Effects of experimentally achievable improvements in the quality of NMR distance constraints on the accuracy of calculated protein structures.

New methods for collecting cross-relaxation data from proteins and nucleic acids make it possible to improve the accuracy and precision of interproton distance measurements used as input for NMR solution structure determinations. It thus is of interest to determine whether such experimentally achievable improvements in input distance constraints have significant effects on the precision and accuracy of the resulting structures. To answer this question, we have turned to a computational procedure involving the use of data simulated from a known structure, in order to allow unambiguous assessments of accuracy. The approach to improved distances evaluated here is that afforded by magnetization exchange network editing (MENE); MENE pulse sequences break the network of cross-relaxation interactions into regions that are manipulated so as to defeat certain spin-diffusion terms.
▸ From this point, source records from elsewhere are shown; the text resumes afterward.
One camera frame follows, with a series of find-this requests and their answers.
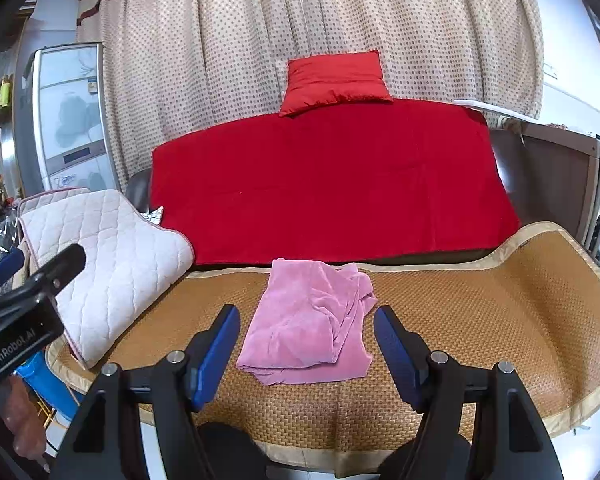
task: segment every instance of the blue plastic stool
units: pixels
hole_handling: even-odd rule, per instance
[[[44,352],[32,355],[23,365],[16,368],[16,373],[64,418],[67,420],[74,418],[78,405],[69,393],[67,386],[47,368]],[[84,397],[83,394],[75,391],[74,395],[78,401]]]

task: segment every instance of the red cloth
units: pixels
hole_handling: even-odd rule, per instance
[[[388,101],[377,50],[355,54],[321,54],[293,59],[280,116],[299,114],[325,105]]]
[[[482,116],[404,99],[167,142],[154,150],[151,202],[199,265],[488,249],[519,227]]]

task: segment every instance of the red pillow
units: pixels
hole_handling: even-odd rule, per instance
[[[281,117],[343,102],[394,101],[384,86],[377,50],[323,54],[288,63],[289,83]]]

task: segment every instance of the pink velvet fabric
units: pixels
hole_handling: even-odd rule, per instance
[[[371,355],[362,343],[362,322],[375,304],[371,280],[355,264],[336,270],[278,258],[236,367],[262,384],[364,377]]]

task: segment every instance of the polka dot curtain
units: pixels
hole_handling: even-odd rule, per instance
[[[276,112],[287,60],[313,54],[377,48],[394,97],[476,99],[531,116],[541,107],[536,0],[99,0],[77,39],[104,42],[123,186],[167,140]]]

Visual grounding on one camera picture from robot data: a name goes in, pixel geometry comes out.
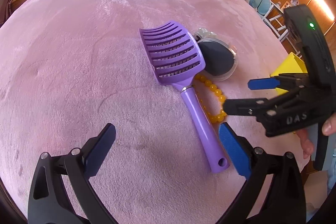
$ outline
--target silver screw
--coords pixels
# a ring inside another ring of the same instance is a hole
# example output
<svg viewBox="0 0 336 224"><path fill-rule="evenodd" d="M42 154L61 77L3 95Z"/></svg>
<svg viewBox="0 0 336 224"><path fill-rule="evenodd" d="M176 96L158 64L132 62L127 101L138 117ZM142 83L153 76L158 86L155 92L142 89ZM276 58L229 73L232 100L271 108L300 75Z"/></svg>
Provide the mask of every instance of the silver screw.
<svg viewBox="0 0 336 224"><path fill-rule="evenodd" d="M43 152L42 154L41 154L41 159L46 159L47 158L47 156L48 156L48 153L47 152Z"/></svg>
<svg viewBox="0 0 336 224"><path fill-rule="evenodd" d="M258 155L261 155L264 152L264 150L261 147L256 147L254 149L254 152Z"/></svg>
<svg viewBox="0 0 336 224"><path fill-rule="evenodd" d="M292 158L294 158L294 155L293 155L292 152L287 152L286 157L289 158L289 159L292 159Z"/></svg>
<svg viewBox="0 0 336 224"><path fill-rule="evenodd" d="M76 156L81 152L81 150L79 148L74 148L73 150L71 150L71 154Z"/></svg>
<svg viewBox="0 0 336 224"><path fill-rule="evenodd" d="M269 115L269 116L274 116L274 115L277 114L277 112L276 112L275 110L272 110L272 109L268 110L266 113L267 113L267 115Z"/></svg>

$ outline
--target pink bedspread
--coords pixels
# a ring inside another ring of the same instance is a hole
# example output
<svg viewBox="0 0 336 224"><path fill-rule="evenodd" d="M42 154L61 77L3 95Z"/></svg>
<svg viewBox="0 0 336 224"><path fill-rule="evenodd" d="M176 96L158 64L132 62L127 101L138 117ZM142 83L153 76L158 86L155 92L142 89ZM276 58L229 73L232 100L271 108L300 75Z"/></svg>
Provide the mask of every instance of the pink bedspread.
<svg viewBox="0 0 336 224"><path fill-rule="evenodd" d="M275 95L247 88L286 52L243 0L28 0L0 29L0 177L25 215L39 155L81 147L107 122L117 138L90 181L120 224L215 223L228 208L244 178L233 166L210 172L179 92L156 83L142 48L138 29L168 20L237 48L235 73L216 83L228 98ZM227 121L253 146L307 163L294 134L269 139L253 117Z"/></svg>

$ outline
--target yellow bead
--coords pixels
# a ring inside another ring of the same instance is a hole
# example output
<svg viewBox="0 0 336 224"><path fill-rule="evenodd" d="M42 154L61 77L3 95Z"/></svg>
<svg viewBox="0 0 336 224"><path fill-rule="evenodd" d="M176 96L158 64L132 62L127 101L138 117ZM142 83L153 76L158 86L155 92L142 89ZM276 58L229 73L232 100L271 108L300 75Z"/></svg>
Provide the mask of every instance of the yellow bead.
<svg viewBox="0 0 336 224"><path fill-rule="evenodd" d="M205 86L209 87L209 86L212 85L212 82L211 82L210 80L206 80L206 81L204 82L204 84L205 84Z"/></svg>
<svg viewBox="0 0 336 224"><path fill-rule="evenodd" d="M224 116L222 114L219 114L216 116L216 119L218 122L222 122L224 120Z"/></svg>
<svg viewBox="0 0 336 224"><path fill-rule="evenodd" d="M219 90L219 89L216 89L216 90L215 90L215 95L216 95L217 97L219 97L220 95L222 95L222 91Z"/></svg>
<svg viewBox="0 0 336 224"><path fill-rule="evenodd" d="M212 84L209 88L211 91L215 91L217 89L217 86L215 84Z"/></svg>
<svg viewBox="0 0 336 224"><path fill-rule="evenodd" d="M221 103L224 103L224 101L226 100L226 97L222 94L218 97L218 100L221 102Z"/></svg>
<svg viewBox="0 0 336 224"><path fill-rule="evenodd" d="M201 75L201 76L199 77L199 80L200 80L202 83L204 83L204 82L206 81L206 78L205 78L204 75Z"/></svg>
<svg viewBox="0 0 336 224"><path fill-rule="evenodd" d="M225 117L227 115L226 112L223 109L220 110L220 114L223 115L223 117Z"/></svg>
<svg viewBox="0 0 336 224"><path fill-rule="evenodd" d="M210 116L209 117L211 123L216 123L217 122L217 117L216 116Z"/></svg>

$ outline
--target blue gripper pad
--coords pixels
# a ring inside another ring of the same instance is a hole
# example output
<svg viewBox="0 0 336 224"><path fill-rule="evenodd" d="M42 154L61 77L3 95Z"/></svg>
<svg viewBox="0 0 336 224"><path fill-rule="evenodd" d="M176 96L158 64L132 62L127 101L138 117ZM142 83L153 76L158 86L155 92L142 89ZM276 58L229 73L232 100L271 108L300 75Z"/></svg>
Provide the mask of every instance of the blue gripper pad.
<svg viewBox="0 0 336 224"><path fill-rule="evenodd" d="M240 141L245 138L237 136L232 128L225 122L219 126L219 139L238 174L249 179L251 175L250 157L240 143Z"/></svg>
<svg viewBox="0 0 336 224"><path fill-rule="evenodd" d="M251 79L247 86L250 90L269 90L275 89L280 85L280 81L275 78Z"/></svg>

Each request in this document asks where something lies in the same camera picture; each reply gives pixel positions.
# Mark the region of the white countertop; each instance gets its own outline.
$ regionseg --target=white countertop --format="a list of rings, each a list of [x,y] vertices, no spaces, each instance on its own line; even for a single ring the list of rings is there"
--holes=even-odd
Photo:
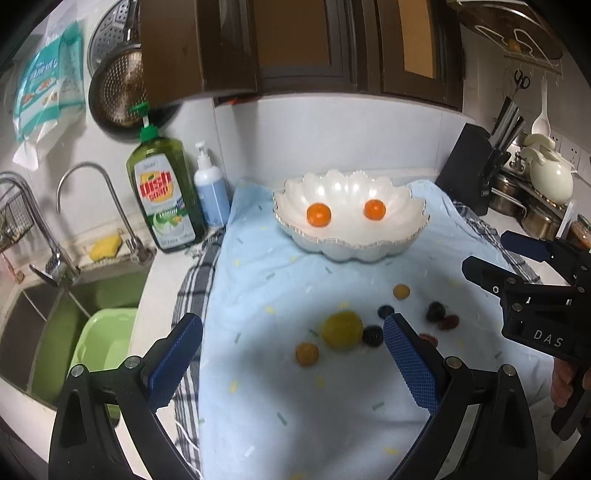
[[[499,234],[506,230],[524,233],[515,219],[492,210],[483,218],[494,226]],[[529,259],[527,261],[544,283],[565,284],[564,280],[547,264]],[[130,355],[145,355],[156,340],[170,333],[177,292],[192,264],[193,260],[186,256],[184,251],[156,254],[139,303],[129,347]],[[36,454],[48,461],[55,411],[18,391],[2,378],[0,378],[0,398],[0,416]],[[177,429],[173,404],[159,409],[157,416],[168,435],[175,441]],[[135,449],[123,418],[115,431],[133,472],[149,479],[150,476]]]

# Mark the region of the human hand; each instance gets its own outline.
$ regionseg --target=human hand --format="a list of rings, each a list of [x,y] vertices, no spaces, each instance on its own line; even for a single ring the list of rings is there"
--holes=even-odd
[[[576,367],[564,360],[554,359],[554,371],[552,372],[552,387],[550,388],[550,398],[557,407],[563,408],[573,394],[573,378],[576,373]],[[583,377],[583,388],[591,390],[591,368]]]

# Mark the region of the kitchen faucet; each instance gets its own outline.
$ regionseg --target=kitchen faucet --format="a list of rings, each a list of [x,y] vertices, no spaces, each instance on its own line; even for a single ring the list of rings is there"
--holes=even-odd
[[[129,250],[131,251],[131,255],[133,256],[133,258],[140,265],[143,265],[143,264],[147,263],[148,261],[150,261],[153,257],[152,251],[150,249],[146,248],[144,246],[144,244],[142,243],[142,241],[139,239],[139,237],[134,233],[133,229],[131,228],[131,225],[129,224],[129,222],[127,220],[127,217],[125,216],[125,212],[123,211],[123,208],[121,207],[121,204],[119,202],[119,198],[117,197],[117,194],[115,193],[115,189],[113,188],[113,184],[111,183],[111,179],[109,178],[109,174],[99,164],[96,164],[94,162],[89,162],[89,161],[80,162],[80,163],[77,163],[76,165],[74,165],[73,167],[71,167],[66,173],[64,173],[59,184],[57,185],[57,190],[56,190],[56,210],[57,210],[57,213],[61,212],[61,187],[64,184],[64,181],[68,178],[70,173],[72,173],[74,170],[77,170],[78,168],[84,168],[84,167],[94,168],[95,170],[98,170],[100,172],[100,174],[103,176],[103,178],[105,179],[106,184],[109,187],[109,192],[111,193],[111,197],[113,198],[113,201],[115,202],[115,206],[117,207],[117,211],[119,212],[119,215],[121,215],[121,219],[123,220],[125,228],[127,228],[127,231],[129,232],[129,239],[126,240],[125,243],[129,247]]]
[[[27,209],[33,217],[33,221],[39,227],[43,238],[45,238],[51,249],[51,258],[47,261],[45,269],[41,270],[35,265],[30,264],[29,267],[31,270],[39,275],[44,281],[55,287],[61,285],[64,280],[74,281],[80,274],[80,271],[68,256],[66,250],[57,242],[56,237],[53,235],[39,209],[39,205],[37,204],[33,191],[27,181],[18,173],[13,171],[3,171],[0,172],[0,184],[2,183],[10,183],[20,189],[25,204],[27,205]]]

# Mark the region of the yellow sponge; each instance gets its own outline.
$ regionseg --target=yellow sponge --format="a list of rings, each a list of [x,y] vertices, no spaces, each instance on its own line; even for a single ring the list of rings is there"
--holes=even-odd
[[[93,262],[103,258],[115,258],[122,243],[123,240],[118,234],[107,236],[94,244],[88,256]]]

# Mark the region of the kitchen sink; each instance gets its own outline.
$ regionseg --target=kitchen sink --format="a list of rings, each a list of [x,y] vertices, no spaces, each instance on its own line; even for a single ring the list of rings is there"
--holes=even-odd
[[[87,314],[137,307],[149,270],[124,261],[83,271],[69,289],[40,284],[22,291],[0,339],[0,375],[55,407]]]
A target structure was prepared from the X-ray structure of a small protein, turkey ovomucoid third domain (OMTKY3). A normal NOESY spectrum and two varieties of MENE spectra, BD-NOESY and CBD-NOESY, were simulated by means of complete relaxation matrix analysis. These results were used to create different input data sets with the same number of constraints (perfectly accurate distances derived from the target structure, more accurate distances derived from the MENE simulations, and less accurate distances derived from the NOESY simulation), and these, interpreted at different levels of precision, were used as input for solution structure calculations. The results showed that the use of more precise input data measurably improves the local precision and accuracy of calculated structures, but only if the more precise data include the actual target distance. Incorporation of the experimentally achievable, accurate distances with higher precision afforded by the MENE pulse sequences into the set of input distances was found to improve the accuracy of the resulting structures, particularly in terms of side-chain conformation.